Erbil (Kurdistan) – Taktlos, geschmacklos, unverschämt, menschenverachtend: Worte, die während eines Völkermordes die êzîdîsche Gesellschaft weltweit erzürnen. Der kurdische Islamgelehrte Dr. Abdûl Latif antwortet in einer Diskussionssendung des kurdischen Fernsehsenders Rûdaw TV auf eine Frage des Moderators damit, dass die Êzîden und damit die von der IS getöteten Kinder, Frauen und Männer in Shingal in die Hölle kämen, weil sie Ungläubige seien.
Dr. Abdûl Latif zufolge, einem der prominentesten Prediger in Südkurdistan, kommen nur Menschen in das Paradies, die das islamische Glaubensbekenntnis vor ihrem Tod aufgesagt haben und damit Muslime geworden sind. Es ist nicht das erste Mal, dass Dr. Abdûl Latif und viele weitere kurdische Islamgelehrten gegen die Êzîden hetzen, ohne bisher dafür zur Rechenschaft gezogen worden zu sein. So predigte der ebenfalls kurdische Islamgelehrte Dr. Abdul Wahid an der Islamfakultät der Universität von Silêmanî in Kurdistan noch vor wenigen Monaten, dass die Êzîden „Ungläubige“ sind, das Böse anbeten und auch keine Kurden seien.

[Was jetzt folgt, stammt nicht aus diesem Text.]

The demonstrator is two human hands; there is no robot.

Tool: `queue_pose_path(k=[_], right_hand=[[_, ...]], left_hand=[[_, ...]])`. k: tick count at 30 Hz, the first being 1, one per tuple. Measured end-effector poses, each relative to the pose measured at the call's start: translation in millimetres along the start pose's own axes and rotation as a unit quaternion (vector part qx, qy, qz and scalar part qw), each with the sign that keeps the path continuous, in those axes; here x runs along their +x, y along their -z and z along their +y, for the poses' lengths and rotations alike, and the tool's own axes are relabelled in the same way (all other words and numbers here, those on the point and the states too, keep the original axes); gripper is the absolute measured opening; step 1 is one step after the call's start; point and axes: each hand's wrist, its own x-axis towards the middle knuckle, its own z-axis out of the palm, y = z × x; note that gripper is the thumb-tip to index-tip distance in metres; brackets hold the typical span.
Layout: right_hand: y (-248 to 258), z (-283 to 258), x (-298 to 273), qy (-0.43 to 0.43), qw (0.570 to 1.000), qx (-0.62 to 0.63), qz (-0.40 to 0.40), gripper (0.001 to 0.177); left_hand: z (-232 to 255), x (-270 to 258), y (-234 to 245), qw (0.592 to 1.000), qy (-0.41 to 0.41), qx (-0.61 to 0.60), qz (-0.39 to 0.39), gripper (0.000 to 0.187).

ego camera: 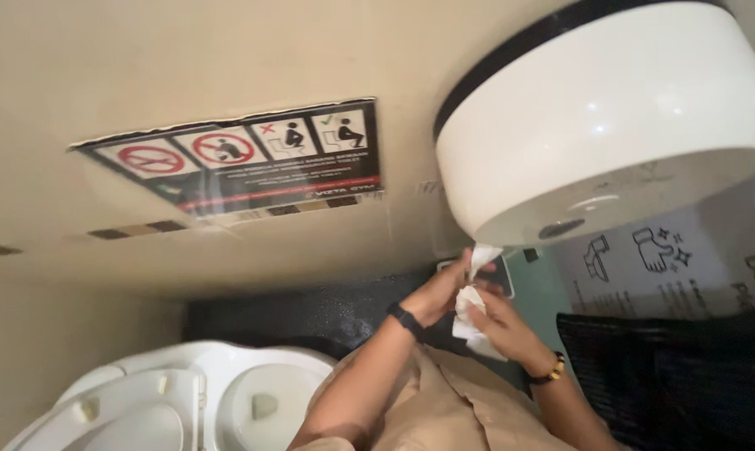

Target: The person cleans a toilet by wiping the seat and rim with a tissue, rinsing the bowl with a handheld bidet sprayer, and wiping the tank and surrounding wall. The person uses tissues and a bidet sprayer to clean multiple surfaces of the toilet.

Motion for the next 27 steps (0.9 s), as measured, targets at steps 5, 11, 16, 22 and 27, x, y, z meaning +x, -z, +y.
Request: queue_pose_path(k=[5, 11, 16, 22, 27], right_hand=[[4.3, -33.8, 19.9, -0.005, 0.986, 0.158, -0.061, 0.043], [-31.0, -94.0, 50.1, 0.205, 0.961, -0.179, 0.054, 0.016], [-67.7, -141.6, 62.2, 0.404, 0.867, -0.261, 0.132, 0.014], [-77.7, -190.2, 112.7, 0.401, 0.832, -0.259, 0.282, 0.021], [-85.6, -222.1, 178.2, 0.425, 0.798, -0.142, 0.403, 0.027]], left_hand=[[-19.9, -36.7, -0.6, 0.998, -0.040, -0.025, -0.044, 0.060], [-1.9, -94.0, 0.0, 0.979, -0.121, -0.137, 0.092, 0.039], [42.2, -127.3, -21.9, 0.900, -0.352, -0.044, 0.255, 0.031], [136.2, -169.8, -51.4, 0.629, -0.431, 0.406, 0.504, 0.012], [217.2, -193.5, -52.2, 0.288, -0.495, 0.630, 0.524, 0.045]])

Ein enger vertrauter von Dr. Abdûl Latif, Mala Ali Kalak wird in Kurdistan unter einigen Muslime als islamischer Heiler geehrt, der unter anderem seinem Urin heilende Wirkung zuschreibt und ihn verkauft. Um dies unter Beweis zu stellen, trank er vor laufender Kamera ebenfalls auf dem Sender Rûdaw TV seinen eigenen Urin.
Trotz der bisher relativ weltoffenen und moderaten Bevölkerungsmehrheit Kurdistans, haben Hassprediger wie Dr. Abdûl Latif steigenden Einfluss und Zulauf. Mit einem Netzwerk salafistischer Prediger über ganz Südkurdistan verteilt, verbreiten diese Hassprediger ihre anti-êzîdîschen Ansichten.
Derartige Aussage während eines Völkermordes an den Êzîden führen zurecht zu Zorn innerhalb der êzîdîschen Gesellschaft. Unabhängig der theologischen Korrektheit jener Aussage, ist es geschmacklos und menschenverachtend, verbal über unschuldige getötete Kinder herzufallen. Auch der kurdische Sender Rûdaw TV muss sich ernsthaft die Frage stellen, was man mit der Einladung eines bekannten salafistischen Hasspredigers bezwecken will – außer der Aussicht auf höhere Einschaltquoten.